Before the COVID-19 crisis took centre stage, the Kenney government announced cuts to scores of jobs at the Alberta Energy Regulator (AER) including operations staff, headquarter managers and field workers as part of a major reorganization. The ostensible goal is to make the AER more efficient, effective and resilient by simplifying the organizational structure by reducing duplicated roles and flattening the organization’s managerial hierarchy.
Improving organizational efficiency and effectiveness is obviously a worthy objective. However, it will be very difficult to achieve unless the goals of the organization are clearly set out in a transparent and operational manner.
The stated goal of the AER is to protect public safety and the environment while ensuring responsible energy development. This seems an appropriate focus for the AER. Yet this mission clearly involves tradeoffs since many, if not most, energy development projects involve some (however small) risks to public safety and the environment. In this context, the critical part of the AER’s mission statement is ensuring “responsible” energy development, which is so critical to the provincial economy and the lives of Albertans.

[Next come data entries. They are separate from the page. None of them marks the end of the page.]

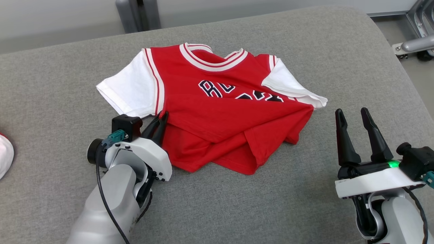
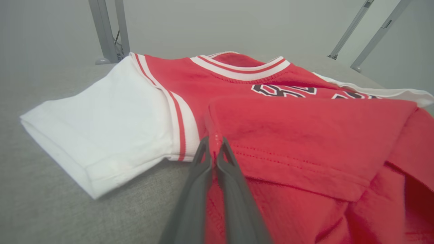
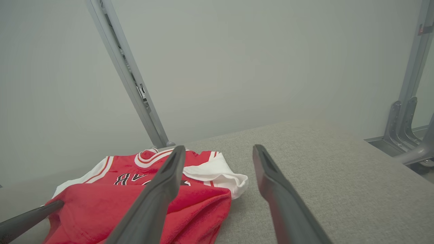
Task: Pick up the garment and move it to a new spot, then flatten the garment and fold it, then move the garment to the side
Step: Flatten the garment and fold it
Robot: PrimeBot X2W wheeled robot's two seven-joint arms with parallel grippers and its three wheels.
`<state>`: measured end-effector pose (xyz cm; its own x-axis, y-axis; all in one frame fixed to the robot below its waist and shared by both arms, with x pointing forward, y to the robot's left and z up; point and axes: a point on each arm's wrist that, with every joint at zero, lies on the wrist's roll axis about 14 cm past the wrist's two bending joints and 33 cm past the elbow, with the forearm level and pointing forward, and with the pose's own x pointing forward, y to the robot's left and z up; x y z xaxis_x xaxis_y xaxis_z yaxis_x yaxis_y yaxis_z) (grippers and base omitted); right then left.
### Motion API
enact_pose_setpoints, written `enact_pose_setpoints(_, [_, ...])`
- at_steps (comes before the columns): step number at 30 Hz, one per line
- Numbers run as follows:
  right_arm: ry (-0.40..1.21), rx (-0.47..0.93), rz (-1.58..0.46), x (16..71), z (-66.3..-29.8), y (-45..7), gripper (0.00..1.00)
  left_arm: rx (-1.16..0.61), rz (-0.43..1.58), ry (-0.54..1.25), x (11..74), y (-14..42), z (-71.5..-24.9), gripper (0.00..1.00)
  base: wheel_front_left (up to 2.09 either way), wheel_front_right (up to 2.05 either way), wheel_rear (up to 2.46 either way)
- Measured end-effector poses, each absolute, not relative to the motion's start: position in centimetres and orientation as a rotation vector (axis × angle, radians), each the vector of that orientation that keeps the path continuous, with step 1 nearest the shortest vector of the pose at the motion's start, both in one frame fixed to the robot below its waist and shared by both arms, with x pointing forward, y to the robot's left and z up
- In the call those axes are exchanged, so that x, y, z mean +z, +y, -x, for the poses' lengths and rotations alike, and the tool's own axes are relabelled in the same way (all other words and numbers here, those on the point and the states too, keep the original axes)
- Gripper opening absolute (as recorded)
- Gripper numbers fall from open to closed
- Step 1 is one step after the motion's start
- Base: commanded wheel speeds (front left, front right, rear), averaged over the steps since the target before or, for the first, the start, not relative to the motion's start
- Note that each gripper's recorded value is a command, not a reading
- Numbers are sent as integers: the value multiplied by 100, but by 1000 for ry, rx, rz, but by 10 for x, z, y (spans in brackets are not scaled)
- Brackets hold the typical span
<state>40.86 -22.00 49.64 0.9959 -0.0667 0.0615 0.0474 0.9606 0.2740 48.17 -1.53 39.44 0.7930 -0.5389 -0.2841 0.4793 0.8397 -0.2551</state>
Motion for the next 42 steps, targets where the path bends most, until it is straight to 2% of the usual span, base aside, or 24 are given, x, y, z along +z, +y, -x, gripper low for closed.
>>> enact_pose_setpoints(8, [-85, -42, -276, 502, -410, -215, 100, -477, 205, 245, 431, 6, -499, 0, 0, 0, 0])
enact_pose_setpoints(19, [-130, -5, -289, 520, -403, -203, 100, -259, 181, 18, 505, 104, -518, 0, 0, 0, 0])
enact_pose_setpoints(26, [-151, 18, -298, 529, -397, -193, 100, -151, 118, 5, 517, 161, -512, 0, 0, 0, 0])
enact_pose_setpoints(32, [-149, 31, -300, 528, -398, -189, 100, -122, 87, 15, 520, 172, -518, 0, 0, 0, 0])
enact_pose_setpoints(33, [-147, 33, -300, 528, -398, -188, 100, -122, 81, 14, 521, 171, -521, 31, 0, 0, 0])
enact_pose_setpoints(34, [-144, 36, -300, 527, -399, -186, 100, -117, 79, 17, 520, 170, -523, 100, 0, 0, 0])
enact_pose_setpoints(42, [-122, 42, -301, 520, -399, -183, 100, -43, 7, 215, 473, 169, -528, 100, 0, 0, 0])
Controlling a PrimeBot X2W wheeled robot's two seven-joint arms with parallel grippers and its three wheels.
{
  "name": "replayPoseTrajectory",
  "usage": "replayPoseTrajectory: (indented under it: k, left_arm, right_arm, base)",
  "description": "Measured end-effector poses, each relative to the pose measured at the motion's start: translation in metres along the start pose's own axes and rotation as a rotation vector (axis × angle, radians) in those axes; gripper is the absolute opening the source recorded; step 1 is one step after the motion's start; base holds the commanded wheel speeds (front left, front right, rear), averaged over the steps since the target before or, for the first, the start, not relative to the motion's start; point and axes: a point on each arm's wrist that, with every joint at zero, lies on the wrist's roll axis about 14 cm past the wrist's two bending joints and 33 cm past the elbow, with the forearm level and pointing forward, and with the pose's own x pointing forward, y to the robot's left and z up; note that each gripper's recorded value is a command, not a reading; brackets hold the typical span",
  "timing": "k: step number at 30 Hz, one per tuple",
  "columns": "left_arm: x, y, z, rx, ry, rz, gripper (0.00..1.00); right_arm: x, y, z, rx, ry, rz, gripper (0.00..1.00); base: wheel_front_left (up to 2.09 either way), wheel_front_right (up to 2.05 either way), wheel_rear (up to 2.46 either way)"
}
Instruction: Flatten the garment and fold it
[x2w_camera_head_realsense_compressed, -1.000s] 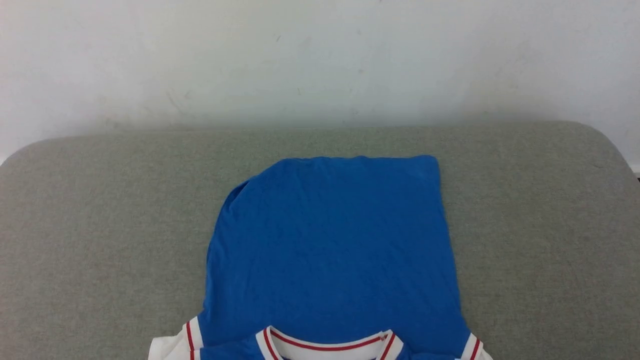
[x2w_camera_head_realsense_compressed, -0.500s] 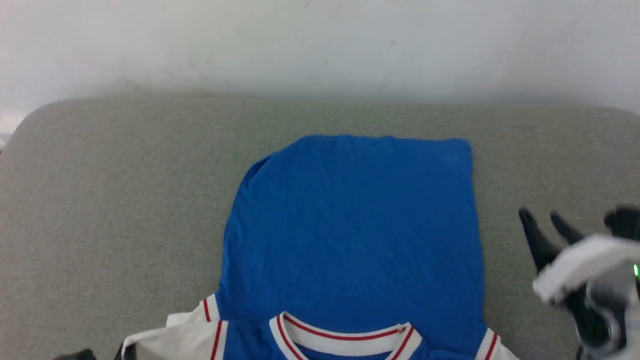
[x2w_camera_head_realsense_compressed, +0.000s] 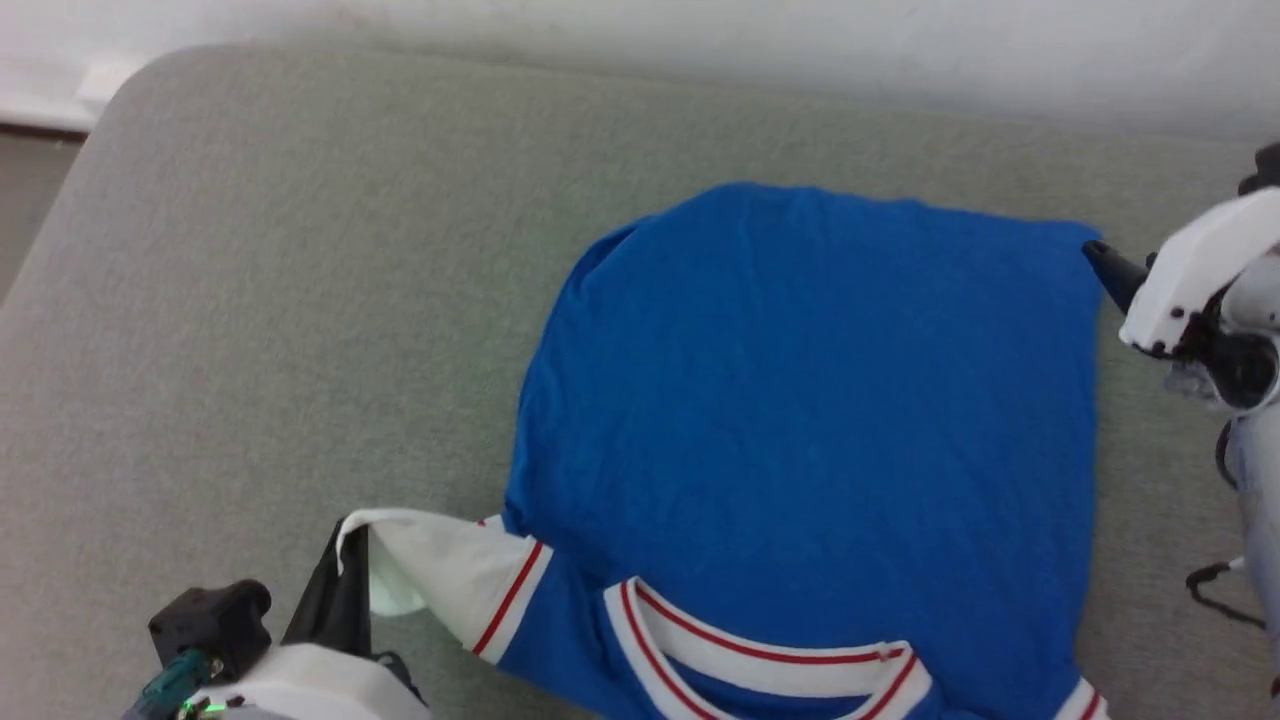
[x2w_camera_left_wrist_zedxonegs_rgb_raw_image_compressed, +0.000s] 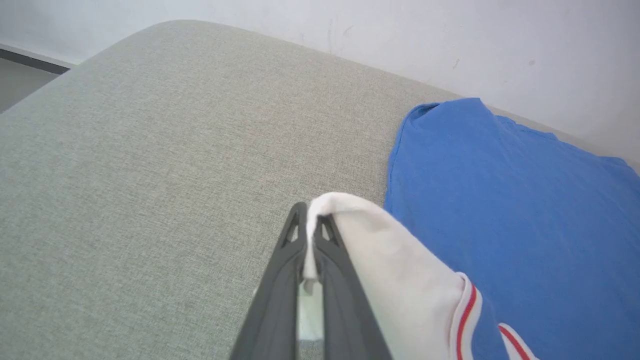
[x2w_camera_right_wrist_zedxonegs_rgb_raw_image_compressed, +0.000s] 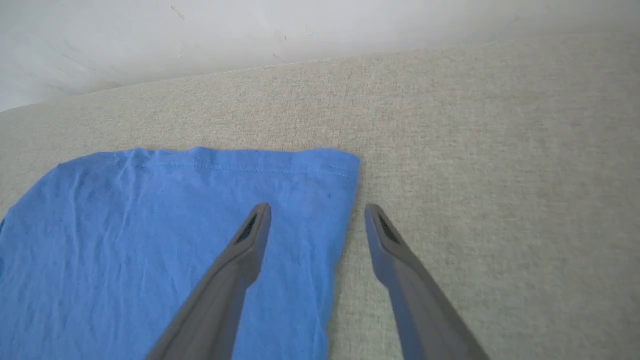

In turn, responsible energy development arguably encompasses projects that promise to deliver social benefits that exceed their associated social costs—including the risk-related costs to public safety and the environment. Put simply, responsible energy development should incorporate due attention to public safety and the environment for both new and ongoing energy projects. To identify responsible energy development as separate and apart from protecting public safety and the environment is to introduce needless duplication and potential confusion into the regulator’s mission.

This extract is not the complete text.